■ STORED DATA ■
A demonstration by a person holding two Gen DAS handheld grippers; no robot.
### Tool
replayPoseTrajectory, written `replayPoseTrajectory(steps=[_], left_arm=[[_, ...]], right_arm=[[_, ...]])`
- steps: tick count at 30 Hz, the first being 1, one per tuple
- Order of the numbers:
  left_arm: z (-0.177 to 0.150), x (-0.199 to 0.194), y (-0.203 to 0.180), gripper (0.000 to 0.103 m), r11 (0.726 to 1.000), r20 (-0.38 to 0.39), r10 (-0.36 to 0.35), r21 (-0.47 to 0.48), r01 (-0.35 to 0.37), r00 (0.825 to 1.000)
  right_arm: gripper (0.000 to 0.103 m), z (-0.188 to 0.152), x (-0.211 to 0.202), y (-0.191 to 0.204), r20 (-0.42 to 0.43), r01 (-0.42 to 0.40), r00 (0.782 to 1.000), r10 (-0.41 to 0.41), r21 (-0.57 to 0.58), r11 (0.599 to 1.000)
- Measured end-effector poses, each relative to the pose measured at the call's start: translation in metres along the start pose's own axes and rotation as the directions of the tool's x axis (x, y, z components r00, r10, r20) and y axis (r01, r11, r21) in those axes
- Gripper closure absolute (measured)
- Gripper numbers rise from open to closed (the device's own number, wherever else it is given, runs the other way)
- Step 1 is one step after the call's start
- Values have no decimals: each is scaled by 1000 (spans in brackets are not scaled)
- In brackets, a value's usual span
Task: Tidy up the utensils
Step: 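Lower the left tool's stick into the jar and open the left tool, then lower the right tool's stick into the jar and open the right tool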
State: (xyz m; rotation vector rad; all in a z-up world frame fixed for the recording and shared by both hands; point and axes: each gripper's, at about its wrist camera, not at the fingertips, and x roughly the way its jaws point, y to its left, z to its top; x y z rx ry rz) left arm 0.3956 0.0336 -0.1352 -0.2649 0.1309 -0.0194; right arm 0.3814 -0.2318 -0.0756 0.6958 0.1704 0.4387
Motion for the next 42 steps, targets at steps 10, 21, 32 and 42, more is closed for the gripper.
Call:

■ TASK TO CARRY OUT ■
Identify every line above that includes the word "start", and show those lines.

■ COMPLETED EXERCISE ■
- Measured end-effector poses, each relative to the pose measured at the call's start: translation in metres along the start pose's own axes and rotation as the directions of the tool's x axis (x, y, z components r00, r10, r20) and y axis (r01, r11, r21) in those axes
- Step 1 is one step after the call's start

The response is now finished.